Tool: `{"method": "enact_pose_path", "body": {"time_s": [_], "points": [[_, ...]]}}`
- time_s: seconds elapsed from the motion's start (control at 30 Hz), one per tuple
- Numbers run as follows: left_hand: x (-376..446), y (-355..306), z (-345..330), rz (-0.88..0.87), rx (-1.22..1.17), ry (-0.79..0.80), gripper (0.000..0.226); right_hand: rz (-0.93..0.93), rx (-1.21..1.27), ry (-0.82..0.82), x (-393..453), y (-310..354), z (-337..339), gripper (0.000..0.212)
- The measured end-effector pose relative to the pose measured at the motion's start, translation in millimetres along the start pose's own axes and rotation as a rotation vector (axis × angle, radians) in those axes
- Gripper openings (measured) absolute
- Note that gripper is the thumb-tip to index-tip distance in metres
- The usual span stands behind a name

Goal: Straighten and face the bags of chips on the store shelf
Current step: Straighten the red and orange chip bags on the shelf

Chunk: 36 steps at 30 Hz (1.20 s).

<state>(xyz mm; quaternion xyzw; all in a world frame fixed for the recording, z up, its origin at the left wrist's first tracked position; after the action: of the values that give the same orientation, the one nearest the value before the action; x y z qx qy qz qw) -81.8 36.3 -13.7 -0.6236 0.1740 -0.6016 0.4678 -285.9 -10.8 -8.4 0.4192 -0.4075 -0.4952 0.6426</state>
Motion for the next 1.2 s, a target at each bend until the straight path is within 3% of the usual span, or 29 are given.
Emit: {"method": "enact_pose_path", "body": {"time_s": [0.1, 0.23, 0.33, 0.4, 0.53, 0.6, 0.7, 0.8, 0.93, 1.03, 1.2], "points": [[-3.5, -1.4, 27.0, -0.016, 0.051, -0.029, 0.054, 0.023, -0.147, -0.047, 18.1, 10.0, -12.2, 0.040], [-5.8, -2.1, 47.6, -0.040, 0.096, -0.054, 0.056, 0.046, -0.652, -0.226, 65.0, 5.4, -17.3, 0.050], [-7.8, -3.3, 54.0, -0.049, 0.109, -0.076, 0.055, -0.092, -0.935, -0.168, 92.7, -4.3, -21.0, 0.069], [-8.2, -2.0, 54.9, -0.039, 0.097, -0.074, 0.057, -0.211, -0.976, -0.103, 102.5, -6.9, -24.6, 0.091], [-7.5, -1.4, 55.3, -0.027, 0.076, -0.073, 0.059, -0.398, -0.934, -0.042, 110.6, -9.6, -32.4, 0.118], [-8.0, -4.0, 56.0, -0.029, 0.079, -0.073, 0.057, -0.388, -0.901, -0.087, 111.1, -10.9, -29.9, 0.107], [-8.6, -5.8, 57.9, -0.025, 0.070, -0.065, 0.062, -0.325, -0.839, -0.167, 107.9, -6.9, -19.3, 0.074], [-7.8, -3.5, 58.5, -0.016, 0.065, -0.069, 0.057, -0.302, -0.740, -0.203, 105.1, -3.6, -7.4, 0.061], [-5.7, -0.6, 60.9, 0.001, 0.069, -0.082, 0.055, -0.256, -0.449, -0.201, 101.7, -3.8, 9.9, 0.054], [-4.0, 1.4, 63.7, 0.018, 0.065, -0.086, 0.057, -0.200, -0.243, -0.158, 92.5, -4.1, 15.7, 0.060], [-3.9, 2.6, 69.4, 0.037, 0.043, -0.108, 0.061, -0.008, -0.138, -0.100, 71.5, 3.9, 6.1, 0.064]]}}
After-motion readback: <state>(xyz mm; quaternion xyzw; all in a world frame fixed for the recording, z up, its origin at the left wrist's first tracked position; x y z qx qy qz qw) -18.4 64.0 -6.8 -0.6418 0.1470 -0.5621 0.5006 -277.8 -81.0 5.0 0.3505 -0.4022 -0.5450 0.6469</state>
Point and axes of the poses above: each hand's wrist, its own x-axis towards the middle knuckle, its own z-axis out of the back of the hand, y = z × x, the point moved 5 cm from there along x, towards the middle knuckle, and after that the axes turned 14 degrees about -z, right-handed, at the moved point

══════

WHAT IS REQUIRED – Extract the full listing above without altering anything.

RESULT –
Tool: `{"method": "enact_pose_path", "body": {"time_s": [_], "points": [[_, ...]]}}`
- time_s: seconds elapsed from the motion's start (control at 30 Hz), one per tuple
- Numbers run as follows: left_hand: x (-376..446), y (-355..306), z (-345..330), rz (-0.88..0.87), rx (-1.22..1.17), ry (-0.79..0.80), gripper (0.000..0.226); right_hand: rz (-0.93..0.93), rx (-1.21..1.27), ry (-0.82..0.82), x (-393..453), y (-310..354), z (-337..339), gripper (0.000..0.212)
- The measured end-effector pose relative to the pose measured at the motion's start, translation in millimetres along the start pose's own axes and rotation as a rotation vector (axis × angle, radians) in those axes
- Gripper openings (measured) absolute
- Note that gripper is the thumb-tip to index-tip distance in metres
- The usual span stands behind a name

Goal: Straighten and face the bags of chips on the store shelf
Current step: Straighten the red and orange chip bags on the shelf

Chunk: 36 steps at 30 Hz (1.20 s).

<state>(xyz mm; quaternion xyzw; all in a world frame fixed for the recording, z up, its origin at the left wrist's first tracked position; after the action: of the values that give the same orientation, the one nearest the value before the action; x y z qx qy qz qw) -81.8 36.3 -13.7 -0.6236 0.1740 -0.6016 0.4678 -285.9 -10.8 -8.4 0.4192 -0.4075 -0.4952 0.6426</state>
Motion for the next 1.2 s, a target at each bend until the straight path is within 3% of the usual span, or 29 are given.
Emit: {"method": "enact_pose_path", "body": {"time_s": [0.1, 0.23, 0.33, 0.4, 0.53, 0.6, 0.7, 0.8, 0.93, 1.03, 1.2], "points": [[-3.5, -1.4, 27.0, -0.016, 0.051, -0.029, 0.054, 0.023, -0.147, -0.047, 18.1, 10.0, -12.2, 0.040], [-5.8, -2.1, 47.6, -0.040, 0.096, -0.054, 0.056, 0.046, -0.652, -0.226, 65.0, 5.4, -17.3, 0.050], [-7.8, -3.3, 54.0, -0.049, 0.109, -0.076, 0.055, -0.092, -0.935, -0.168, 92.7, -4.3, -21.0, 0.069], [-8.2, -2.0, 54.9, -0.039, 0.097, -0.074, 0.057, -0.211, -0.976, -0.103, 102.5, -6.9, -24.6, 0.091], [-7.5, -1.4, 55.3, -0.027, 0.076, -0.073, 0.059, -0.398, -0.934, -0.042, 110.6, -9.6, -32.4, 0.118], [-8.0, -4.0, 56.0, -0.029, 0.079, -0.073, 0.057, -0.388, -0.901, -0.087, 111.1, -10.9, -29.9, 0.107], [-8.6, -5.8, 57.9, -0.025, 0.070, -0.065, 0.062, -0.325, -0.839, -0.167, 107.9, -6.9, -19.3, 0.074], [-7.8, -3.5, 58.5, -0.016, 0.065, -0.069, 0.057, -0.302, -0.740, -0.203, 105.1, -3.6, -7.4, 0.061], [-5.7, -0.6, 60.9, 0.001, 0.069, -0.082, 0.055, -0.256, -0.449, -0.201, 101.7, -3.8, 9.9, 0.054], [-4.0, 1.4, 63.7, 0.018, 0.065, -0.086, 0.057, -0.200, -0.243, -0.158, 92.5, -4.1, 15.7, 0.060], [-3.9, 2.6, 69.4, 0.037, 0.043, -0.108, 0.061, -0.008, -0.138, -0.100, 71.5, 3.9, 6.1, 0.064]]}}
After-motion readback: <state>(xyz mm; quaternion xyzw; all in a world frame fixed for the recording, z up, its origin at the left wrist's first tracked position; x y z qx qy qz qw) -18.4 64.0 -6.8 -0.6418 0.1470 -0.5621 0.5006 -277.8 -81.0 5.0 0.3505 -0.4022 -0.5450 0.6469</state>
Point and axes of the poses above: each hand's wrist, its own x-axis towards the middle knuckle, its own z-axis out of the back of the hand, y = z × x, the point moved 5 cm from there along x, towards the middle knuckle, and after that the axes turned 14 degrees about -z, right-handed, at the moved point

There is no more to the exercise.